Abstract

Introduction. Kidney diseases are a worldwide health problem. The renal dysfunctions cause the production of reactive oxygen species and can co-exist with different liver disease, or stimulate their development, so scientists are becoming more interested in the study of the influence of antioxidants such as glutathione on metabolic pathways of the body under conditions of different disease. Hydrogen sulfide has anti-inflammatory, anti-oxidant and anti-apoptotic effects that are mediated by its ability to downregulate the synthesis of lipid peroxides and reactive oxygen species-producing enzymes and may play an important role in the mechanism of development of nephropathy.
 The aim of the study – to learn the effect of glutathione introduction within 7 days on the system of H2S production in the liver of rats under conditions of experimental nephropathy.
 Research Methods. The experiment was conducted on albino mature male rats. The animals in experimental group were administered a single intraperitoneal dose of folic acid (250 mg/kg). Glutathione was introduced intragastral (100 mg/kg) within 7 days after intoxication. The activity of H2S-producing enzymes, the concentration and production of H2S were measured in the liver.
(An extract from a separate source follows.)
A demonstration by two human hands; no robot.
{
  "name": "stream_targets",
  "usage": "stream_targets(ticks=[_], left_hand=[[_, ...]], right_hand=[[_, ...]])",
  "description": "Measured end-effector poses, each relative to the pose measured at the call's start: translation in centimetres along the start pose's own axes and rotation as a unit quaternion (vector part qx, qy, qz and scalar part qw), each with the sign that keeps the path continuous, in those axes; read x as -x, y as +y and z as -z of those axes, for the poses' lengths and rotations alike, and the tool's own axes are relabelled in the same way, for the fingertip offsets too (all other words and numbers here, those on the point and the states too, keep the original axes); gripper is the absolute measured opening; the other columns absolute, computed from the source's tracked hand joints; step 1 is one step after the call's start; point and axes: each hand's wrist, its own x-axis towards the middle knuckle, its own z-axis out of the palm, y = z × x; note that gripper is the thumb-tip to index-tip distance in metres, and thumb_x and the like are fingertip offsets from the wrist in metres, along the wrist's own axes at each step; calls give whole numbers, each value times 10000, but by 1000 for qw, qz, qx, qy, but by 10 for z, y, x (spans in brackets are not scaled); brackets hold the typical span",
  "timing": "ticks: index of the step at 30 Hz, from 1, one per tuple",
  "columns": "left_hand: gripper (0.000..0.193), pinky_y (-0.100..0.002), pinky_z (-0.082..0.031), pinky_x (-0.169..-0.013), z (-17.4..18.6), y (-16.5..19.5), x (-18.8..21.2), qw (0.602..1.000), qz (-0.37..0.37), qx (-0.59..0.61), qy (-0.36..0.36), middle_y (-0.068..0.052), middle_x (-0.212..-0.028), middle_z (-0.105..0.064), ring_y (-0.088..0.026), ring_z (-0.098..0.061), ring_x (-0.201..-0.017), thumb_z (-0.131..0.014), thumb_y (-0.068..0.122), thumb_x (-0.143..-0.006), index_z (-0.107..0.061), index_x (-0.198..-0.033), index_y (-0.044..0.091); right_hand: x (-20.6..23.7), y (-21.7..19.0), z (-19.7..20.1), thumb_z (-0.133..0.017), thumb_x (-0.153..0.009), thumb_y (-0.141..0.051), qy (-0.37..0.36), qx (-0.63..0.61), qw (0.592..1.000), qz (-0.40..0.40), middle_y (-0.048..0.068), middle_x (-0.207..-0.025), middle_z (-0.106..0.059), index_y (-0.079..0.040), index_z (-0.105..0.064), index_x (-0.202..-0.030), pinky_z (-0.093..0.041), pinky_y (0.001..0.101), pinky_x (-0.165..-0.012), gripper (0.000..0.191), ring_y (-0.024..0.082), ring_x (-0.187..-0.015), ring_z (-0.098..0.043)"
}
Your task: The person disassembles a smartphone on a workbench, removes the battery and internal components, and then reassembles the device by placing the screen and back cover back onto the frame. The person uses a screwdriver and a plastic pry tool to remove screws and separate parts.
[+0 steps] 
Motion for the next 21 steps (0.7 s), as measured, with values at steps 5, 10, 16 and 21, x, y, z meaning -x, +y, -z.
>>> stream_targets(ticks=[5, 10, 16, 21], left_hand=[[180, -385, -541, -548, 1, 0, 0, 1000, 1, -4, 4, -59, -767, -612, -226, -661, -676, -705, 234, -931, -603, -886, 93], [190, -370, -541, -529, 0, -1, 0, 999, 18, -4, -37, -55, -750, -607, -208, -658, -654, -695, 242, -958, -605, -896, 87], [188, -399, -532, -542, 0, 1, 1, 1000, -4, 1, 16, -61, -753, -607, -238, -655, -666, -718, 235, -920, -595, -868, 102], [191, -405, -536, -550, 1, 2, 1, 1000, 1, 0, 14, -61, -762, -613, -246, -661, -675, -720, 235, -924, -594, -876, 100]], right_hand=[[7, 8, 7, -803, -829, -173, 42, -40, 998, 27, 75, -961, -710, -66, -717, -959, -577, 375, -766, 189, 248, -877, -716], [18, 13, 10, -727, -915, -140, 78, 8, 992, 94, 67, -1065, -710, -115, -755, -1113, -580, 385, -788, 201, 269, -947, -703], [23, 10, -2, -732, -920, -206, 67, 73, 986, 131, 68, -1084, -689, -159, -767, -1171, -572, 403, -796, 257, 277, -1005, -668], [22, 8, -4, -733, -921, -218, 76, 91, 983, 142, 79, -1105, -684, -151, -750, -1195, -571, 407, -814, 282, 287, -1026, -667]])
 Results and Discussion. Under conditions of experimental nephropathy there was a decrease in the concentration and production of hydrogen sulfide compared with the control group. The introduction of glutathione increased the content of hydrogen sulfide and promoted the growth of the activities of H2S-producing enzymes in the liver of rats.
 Conclusions. It was found that the content and production of hydrogen sulfide in the group of animals with nephropathy were diminished by a decrease in the activities of hepatic H2S-producing enzymes. The introduction of glutathione increased the content of hydrogen sulfide by stimulation the activities of cystathionine-β-synthase and cysteinaminotransferase in the liver of rats. As reasons for this effect, antioxidant properties of glutathione and the possibility of including tripeptide as a source of cysteine in the synthesis of hydrogen sulfide are considered.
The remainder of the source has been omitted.